In some embodiments, the method for manufacturing an anti-surge resistor further includes: forming a ground electrode on a lower surface of the substrate; forming a first grounding capacitor on the lower surface of the substrate; and forming a second grounding capacitor on the lower surface of the substrate. The grounding electrode is positioned between the first grounding capacitor and the second grounding capacitor.

In order to make the above features and advantages of the present invention more comprehensible, embodiments accompanied with figures are described in detail below.

Drawings

The aspects of the invention will be better understood from the following detailed description taken in conjunction with the accompanying drawings. It should be noted that, according to the standard practice in the industry, the features are not drawn to scale. In fact, the dimensions of the various features may be arbitrarily increased or reduced for clarity of discussion.

Fig. 1 is a schematic diagram illustrating a structure of an anti-surge resistor according to an embodiment of the invention.

Fig. 2 is a flow chart of a method for manufacturing an anti-surge resistor according to an embodiment of the invention.

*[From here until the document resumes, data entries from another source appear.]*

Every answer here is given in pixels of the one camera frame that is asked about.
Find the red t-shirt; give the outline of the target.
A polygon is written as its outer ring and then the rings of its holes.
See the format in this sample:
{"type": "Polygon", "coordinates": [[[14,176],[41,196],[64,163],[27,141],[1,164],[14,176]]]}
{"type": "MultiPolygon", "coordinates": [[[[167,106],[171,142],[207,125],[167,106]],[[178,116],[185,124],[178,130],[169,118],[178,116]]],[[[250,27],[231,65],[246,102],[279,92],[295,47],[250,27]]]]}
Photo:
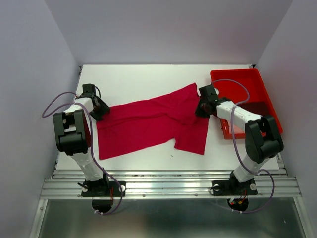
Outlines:
{"type": "Polygon", "coordinates": [[[196,83],[172,93],[113,106],[97,122],[99,159],[121,156],[174,140],[178,150],[205,153],[209,120],[196,116],[196,83]]]}

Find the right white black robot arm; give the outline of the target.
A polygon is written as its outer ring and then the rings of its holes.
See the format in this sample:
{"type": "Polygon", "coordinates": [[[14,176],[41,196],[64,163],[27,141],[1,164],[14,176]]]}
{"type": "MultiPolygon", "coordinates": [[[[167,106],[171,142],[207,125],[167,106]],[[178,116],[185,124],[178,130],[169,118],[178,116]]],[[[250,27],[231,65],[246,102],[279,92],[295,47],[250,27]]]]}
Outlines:
{"type": "Polygon", "coordinates": [[[269,159],[284,149],[274,116],[261,116],[242,108],[240,103],[220,98],[213,85],[201,87],[199,92],[197,116],[209,118],[214,115],[245,133],[246,156],[238,157],[240,164],[230,173],[229,179],[213,181],[210,193],[214,196],[256,195],[254,177],[269,159]]]}

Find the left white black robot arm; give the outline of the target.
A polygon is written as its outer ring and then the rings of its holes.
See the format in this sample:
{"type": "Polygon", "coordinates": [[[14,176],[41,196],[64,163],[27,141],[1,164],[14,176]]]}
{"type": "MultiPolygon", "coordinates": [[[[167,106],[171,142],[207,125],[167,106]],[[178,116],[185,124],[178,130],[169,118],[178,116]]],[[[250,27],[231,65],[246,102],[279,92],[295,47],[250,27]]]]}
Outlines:
{"type": "Polygon", "coordinates": [[[100,98],[100,90],[94,84],[84,84],[82,90],[67,110],[53,115],[56,146],[84,173],[85,181],[78,184],[82,196],[105,197],[110,194],[110,183],[94,162],[92,129],[88,123],[93,119],[101,121],[110,112],[110,107],[100,98]]]}

Fig. 3 is a schematic structural diagram of an anti-surge resistor according to an embodiment of the present invention corresponding to an intermediate stage of the above manufacturing method.

Fig. 4 is an equivalent circuit schematic diagram of an anti-surge resistor according to an embodiment of the present invention.

Fig. 5 is a schematic diagram of a solder surface of a backside of an anti-surge resistor according to an embodiment of the invention.

Fig. 6 and 7 are schematic perspective views of the back surface of an anti-surge resistor according to an embodiment of the present invention.

Detailed Description

Embodiments of the present invention are discussed in detail below. However, it is to be understood that the embodiments provide many applicable concepts that can be embodied in a wide variety of specific contexts. The embodiments discussed and disclosed are merely illustrative and are not intended to limit the scope of the invention. The terms "first," "second," …, and the like, as used herein, do not denote a particular order or sequence, but rather are merely used to distinguish one element or operation from another in the same technical terms.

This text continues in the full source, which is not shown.